◆ What the exercise asks ◆
Which lines below contain "positions"? Copy every one of them.

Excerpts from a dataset
--- START ---

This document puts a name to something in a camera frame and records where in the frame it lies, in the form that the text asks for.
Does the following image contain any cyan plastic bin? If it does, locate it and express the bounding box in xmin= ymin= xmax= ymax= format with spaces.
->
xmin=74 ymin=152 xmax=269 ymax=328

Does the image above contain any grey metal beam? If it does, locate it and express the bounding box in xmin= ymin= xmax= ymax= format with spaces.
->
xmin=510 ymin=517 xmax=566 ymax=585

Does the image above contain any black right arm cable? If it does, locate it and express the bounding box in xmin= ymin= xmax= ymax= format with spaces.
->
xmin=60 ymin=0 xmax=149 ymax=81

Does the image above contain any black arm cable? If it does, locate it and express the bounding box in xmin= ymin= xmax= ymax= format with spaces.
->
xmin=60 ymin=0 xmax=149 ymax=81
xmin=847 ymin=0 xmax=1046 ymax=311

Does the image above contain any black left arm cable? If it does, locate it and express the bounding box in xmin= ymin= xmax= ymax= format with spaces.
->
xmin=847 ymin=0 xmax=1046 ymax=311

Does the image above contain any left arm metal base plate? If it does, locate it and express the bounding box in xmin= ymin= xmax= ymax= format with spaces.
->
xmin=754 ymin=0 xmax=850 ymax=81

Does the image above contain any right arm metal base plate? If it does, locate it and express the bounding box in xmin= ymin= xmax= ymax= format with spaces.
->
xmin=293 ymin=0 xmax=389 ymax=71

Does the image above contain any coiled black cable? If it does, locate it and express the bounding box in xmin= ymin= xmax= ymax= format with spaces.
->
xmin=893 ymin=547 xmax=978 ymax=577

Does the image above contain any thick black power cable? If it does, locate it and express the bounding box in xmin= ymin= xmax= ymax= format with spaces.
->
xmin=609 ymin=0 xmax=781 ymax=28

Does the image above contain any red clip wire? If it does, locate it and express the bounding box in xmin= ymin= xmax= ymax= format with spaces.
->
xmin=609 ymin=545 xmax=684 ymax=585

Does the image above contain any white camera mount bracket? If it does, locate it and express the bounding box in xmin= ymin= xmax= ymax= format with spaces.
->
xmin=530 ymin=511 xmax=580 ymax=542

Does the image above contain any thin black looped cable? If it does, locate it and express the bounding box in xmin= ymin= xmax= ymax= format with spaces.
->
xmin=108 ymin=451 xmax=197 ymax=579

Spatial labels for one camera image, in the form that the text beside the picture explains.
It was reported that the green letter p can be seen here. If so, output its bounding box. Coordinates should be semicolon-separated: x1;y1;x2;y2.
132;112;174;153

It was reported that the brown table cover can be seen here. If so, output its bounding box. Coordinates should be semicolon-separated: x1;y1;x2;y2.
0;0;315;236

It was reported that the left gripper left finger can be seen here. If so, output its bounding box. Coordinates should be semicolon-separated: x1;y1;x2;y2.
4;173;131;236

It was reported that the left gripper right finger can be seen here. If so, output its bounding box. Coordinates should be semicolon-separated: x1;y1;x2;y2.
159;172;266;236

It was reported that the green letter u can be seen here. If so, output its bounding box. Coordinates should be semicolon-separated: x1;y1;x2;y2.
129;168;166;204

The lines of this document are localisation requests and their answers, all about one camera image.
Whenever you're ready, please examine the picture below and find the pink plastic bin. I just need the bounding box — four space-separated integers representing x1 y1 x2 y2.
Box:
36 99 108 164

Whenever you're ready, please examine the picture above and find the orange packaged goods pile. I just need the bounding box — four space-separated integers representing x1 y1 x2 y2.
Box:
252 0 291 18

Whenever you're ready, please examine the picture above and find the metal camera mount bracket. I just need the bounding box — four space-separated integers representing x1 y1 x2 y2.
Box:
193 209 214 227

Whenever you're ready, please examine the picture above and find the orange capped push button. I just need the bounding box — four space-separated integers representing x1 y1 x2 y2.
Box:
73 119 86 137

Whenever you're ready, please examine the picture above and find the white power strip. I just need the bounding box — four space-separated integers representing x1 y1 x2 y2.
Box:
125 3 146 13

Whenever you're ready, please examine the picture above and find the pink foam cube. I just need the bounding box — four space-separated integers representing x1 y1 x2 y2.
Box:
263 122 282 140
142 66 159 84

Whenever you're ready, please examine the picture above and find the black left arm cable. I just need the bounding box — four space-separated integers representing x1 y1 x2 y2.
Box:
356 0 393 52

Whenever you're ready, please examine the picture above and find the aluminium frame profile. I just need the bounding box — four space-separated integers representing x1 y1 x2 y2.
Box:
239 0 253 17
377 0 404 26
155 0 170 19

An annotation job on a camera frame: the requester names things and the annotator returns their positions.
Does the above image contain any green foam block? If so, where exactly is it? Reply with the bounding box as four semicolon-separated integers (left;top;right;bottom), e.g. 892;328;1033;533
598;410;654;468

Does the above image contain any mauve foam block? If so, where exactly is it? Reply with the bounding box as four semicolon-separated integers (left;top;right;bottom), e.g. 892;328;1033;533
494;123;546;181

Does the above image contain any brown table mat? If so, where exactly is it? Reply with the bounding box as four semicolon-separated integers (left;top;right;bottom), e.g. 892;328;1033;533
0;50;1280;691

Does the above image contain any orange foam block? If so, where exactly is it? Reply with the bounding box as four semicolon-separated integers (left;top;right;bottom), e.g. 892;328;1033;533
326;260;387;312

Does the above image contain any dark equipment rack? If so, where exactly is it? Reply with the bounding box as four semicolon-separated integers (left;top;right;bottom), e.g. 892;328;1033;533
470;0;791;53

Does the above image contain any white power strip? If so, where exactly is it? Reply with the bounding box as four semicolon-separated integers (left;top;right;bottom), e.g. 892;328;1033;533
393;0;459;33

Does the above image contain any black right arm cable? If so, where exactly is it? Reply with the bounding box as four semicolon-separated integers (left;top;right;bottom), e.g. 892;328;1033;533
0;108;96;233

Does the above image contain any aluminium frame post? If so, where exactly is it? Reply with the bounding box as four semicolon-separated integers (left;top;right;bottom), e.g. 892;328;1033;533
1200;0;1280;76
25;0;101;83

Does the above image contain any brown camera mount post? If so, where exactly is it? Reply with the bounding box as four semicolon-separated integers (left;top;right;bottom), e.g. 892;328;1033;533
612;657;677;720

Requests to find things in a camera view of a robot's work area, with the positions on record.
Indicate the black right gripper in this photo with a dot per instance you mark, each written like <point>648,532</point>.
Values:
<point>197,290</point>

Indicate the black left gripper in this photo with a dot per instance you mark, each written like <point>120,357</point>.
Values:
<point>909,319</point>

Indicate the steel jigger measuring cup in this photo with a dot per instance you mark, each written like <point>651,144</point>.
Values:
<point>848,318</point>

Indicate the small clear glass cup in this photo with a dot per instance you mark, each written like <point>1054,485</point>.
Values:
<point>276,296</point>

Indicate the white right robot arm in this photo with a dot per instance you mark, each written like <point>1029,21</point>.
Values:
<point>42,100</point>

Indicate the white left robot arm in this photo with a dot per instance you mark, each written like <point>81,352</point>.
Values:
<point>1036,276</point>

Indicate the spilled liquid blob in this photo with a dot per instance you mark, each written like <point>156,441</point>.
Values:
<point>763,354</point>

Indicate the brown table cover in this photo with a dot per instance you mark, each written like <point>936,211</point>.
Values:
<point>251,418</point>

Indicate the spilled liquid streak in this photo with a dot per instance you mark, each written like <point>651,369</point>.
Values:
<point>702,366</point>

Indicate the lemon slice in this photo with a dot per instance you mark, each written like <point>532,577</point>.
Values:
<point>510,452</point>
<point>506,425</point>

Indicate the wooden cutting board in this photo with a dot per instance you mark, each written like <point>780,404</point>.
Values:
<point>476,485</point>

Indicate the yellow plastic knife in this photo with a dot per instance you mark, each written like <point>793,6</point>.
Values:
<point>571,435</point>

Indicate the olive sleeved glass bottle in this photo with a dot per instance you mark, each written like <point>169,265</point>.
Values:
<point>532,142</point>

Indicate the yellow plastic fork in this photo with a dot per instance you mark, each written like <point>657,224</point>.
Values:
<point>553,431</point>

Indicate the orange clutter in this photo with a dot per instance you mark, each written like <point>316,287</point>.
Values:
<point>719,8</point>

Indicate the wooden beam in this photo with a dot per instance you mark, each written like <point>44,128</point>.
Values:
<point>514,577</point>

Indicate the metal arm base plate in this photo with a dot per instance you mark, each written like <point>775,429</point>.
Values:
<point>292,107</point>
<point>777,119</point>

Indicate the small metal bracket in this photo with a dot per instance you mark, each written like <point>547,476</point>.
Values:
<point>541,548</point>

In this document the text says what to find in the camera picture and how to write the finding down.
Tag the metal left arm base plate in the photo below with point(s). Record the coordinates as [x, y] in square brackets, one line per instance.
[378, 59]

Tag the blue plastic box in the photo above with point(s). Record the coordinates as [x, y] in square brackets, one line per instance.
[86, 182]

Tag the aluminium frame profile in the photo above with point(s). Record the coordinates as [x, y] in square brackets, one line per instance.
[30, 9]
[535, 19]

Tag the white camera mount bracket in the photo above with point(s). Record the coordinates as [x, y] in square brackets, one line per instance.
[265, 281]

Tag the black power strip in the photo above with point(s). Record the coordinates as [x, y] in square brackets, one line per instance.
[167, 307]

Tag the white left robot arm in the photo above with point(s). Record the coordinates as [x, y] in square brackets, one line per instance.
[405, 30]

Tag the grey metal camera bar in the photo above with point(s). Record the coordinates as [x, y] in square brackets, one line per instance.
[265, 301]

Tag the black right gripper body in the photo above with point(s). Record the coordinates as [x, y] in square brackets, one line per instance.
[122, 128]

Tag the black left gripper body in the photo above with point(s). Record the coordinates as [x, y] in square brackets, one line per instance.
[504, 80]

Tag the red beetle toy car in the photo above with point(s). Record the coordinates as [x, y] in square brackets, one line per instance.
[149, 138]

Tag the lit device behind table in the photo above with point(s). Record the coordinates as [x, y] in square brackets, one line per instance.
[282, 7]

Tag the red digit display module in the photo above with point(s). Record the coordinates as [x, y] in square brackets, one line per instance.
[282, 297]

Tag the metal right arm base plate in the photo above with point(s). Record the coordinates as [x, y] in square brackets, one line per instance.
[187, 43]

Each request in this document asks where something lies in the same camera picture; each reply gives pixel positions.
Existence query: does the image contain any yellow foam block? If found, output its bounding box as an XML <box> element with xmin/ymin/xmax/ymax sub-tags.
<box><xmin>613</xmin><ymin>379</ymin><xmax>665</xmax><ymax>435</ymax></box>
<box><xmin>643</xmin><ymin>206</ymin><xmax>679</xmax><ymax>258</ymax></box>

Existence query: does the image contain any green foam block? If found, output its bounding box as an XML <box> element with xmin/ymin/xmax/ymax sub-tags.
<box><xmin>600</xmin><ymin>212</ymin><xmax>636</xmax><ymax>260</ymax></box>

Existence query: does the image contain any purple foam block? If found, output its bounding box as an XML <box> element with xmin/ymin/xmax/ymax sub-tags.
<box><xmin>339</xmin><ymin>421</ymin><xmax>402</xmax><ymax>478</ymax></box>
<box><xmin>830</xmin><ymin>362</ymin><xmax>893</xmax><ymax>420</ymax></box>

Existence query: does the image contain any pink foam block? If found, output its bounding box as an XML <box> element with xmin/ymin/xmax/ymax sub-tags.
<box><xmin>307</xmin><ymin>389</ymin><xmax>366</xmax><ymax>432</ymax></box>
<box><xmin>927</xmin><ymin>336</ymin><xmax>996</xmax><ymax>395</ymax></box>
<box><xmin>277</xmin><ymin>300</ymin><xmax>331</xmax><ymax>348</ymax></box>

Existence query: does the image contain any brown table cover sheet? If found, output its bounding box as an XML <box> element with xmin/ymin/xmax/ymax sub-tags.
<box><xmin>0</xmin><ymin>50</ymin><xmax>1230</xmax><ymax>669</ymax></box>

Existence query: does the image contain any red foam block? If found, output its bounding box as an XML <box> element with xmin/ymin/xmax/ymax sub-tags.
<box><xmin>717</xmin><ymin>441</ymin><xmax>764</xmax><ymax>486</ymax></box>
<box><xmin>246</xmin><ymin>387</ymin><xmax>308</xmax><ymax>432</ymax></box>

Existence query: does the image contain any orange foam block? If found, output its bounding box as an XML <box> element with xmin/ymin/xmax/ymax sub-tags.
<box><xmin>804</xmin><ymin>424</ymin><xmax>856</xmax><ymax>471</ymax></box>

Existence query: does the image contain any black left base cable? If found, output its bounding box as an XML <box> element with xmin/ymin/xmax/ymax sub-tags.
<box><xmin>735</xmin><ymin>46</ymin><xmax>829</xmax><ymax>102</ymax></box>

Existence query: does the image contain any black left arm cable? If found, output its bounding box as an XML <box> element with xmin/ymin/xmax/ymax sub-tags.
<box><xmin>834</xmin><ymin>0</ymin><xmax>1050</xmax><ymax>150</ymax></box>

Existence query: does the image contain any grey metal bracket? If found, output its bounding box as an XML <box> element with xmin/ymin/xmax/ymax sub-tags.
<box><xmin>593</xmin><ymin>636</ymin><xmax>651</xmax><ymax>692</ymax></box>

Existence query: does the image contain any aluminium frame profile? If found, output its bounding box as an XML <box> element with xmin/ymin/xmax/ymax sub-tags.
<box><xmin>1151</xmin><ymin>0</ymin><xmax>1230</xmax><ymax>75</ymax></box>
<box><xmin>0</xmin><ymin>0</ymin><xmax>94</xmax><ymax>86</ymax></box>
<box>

--- END ---

◆ Solved exercise ◆
An annotation job on a camera frame: the requester names things and the annotator returns their positions.
Requests to find things in a camera view of a robot's work area, with the positions on record.
Each request in this document asks where something lies in the same camera picture; each reply gives pixel positions.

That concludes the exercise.